Data provided —

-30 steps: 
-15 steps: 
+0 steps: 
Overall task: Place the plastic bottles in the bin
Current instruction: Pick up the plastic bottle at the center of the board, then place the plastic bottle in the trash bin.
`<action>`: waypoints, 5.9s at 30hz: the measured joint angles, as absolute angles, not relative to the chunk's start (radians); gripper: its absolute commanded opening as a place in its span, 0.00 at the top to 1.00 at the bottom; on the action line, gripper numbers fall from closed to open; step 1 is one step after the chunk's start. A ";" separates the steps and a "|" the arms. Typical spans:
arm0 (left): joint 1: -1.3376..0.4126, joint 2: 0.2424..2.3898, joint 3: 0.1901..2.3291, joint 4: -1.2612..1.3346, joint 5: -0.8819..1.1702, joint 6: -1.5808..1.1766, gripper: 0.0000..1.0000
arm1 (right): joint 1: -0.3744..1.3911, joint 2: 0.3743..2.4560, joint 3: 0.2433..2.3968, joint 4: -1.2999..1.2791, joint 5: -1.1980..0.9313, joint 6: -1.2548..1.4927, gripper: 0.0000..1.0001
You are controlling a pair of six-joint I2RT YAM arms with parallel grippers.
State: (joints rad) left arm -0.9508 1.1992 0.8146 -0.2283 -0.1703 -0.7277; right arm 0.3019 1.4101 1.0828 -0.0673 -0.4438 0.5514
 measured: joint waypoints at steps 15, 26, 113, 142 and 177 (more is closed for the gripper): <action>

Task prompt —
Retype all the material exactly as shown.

Your response —
-30 steps: 
-15 steps: 
+0 steps: 
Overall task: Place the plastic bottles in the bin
Current instruction: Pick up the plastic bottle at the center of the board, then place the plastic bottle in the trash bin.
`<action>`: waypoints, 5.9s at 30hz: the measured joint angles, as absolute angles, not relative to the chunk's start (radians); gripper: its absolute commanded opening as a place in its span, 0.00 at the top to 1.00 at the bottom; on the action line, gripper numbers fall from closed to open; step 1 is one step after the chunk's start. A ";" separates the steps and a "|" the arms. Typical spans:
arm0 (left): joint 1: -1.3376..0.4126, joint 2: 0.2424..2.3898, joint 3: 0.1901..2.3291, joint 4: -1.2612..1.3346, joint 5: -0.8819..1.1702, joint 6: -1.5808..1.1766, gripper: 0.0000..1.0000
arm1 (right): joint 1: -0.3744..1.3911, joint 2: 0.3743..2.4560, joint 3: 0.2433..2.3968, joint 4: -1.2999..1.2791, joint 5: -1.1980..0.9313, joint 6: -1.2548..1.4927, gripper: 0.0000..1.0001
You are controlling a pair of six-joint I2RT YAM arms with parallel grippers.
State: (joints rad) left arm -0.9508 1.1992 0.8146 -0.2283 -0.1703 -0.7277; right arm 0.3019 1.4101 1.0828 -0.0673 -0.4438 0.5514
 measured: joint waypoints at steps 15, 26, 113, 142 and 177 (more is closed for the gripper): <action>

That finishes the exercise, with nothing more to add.